Por Germano Xavier
Em se tratando de crítica literária, todo olhar inteligente sobre algum texto ou alguma produção intelectual maior ou mais bem elaborada deveria ser, antes de tudo, um olhar ingênuo, possuir dentro de si e de seu campo de visão um primeiro foco baseado essencialmente na ingenuidade. É somente o olhar destituído de maquinações ou estratégias de ação mais contundentes que pode melhor construir toda uma esfera de complexidade crítica de que se necessita para o desempenho de qualquer atividade de investigação. A ingenuidade dos olhos é quem produz a mais verdadeira causticidade, elemento indispensável para o leitor profissional ou mesmo para qualquer tipo de pessoa que se legitime enquanto bom leitor. Deste modo, o caminho para o urgente distanciamento existível entre o leitor e a obra se abre de maneira facilitada, o que ajuda – e muito – no processo de construção do discurso crítico. Assim, o sujeito de criticidade invade o objeto com mais firmeza de análise e sobrepõe-se a ele, fazendo com que o objeto passe a estar inteiramente em seu domínio.

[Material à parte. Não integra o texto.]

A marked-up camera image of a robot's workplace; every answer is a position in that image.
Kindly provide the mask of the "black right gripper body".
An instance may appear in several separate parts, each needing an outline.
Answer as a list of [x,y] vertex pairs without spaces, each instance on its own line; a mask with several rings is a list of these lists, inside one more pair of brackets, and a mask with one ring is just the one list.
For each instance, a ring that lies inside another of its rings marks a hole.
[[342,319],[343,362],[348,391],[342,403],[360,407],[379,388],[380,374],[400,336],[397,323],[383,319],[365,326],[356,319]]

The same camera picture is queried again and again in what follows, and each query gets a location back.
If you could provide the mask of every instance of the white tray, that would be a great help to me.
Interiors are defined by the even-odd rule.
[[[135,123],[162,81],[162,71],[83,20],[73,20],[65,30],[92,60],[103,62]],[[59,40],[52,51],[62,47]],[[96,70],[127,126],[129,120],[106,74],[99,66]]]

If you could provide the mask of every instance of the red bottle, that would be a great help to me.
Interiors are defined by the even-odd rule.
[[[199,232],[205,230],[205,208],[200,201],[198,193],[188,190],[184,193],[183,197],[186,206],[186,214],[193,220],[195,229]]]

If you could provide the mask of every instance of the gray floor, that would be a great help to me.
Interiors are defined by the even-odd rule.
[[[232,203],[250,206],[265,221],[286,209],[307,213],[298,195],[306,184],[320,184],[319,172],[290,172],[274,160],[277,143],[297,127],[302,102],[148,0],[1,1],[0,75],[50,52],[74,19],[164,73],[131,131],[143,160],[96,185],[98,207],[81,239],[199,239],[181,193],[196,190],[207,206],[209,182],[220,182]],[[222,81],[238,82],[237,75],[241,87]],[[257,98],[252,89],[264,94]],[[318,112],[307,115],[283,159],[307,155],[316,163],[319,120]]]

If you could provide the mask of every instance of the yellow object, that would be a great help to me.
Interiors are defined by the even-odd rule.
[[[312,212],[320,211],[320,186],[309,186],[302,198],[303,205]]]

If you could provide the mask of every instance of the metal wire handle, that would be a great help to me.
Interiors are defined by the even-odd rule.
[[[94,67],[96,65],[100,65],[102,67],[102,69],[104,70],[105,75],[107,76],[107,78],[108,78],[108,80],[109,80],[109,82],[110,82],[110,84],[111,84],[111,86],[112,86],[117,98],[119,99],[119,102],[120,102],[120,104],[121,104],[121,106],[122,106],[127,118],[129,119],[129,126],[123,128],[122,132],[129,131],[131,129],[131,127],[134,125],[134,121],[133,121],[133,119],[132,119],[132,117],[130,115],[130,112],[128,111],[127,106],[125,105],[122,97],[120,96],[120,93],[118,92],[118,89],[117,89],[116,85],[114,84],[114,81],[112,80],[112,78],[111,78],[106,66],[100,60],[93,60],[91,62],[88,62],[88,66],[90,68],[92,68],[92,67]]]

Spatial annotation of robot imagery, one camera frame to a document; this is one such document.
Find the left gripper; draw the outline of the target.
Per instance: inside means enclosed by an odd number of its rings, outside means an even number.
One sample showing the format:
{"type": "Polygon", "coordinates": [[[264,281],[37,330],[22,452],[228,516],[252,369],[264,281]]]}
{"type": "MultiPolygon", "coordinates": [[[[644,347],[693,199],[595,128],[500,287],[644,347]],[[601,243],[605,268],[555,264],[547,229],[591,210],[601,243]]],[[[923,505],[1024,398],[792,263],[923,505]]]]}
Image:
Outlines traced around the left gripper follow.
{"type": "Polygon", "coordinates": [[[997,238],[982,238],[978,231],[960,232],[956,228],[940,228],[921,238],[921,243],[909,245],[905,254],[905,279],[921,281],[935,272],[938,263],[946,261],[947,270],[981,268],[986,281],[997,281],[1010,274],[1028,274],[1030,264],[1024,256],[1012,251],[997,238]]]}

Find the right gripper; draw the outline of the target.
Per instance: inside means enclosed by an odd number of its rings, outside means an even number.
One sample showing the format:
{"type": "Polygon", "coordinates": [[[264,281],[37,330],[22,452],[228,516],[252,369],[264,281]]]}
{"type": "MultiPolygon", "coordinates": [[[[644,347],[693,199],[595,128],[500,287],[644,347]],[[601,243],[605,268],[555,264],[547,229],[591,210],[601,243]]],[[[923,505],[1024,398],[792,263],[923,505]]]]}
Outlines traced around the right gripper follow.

Hoje, nos mais diversos meios de comunicação, seja no Brasil ou no mundo, o que se enxerga é um bando de intelectuais (como eu poderia dizer?) maquinados, robotizados, manipulados por ordens expressas de método e técnica, capacitados para complicar o que muitas vezes é simples, habilitados para descomplicar o descomplicável com receitas baseadas numa estética do adorno calculado. Falta a eles – e a nós também, críticos por natureza – o redescobrimento da ingenuidade e de seu poder de persuasão. Falta-nos o primeiro olhar, mesmo que corrompido, mas o primeiro olhar. O olhar que é feito de espanto, de um susto irremediável, um olhar apaixonadamente lúcido, um olhar amante por excelência, que por sua vez é também um olhar de dúvida, de incerteza, um olhar perdido e com medo da multidão no objeto. Mas um olhar sem covardia, que olhe para o interior das coisas sem precisar descascá-las, um olhar mágico-mítico, ou melhor, um olhar corajosamente ingênuo.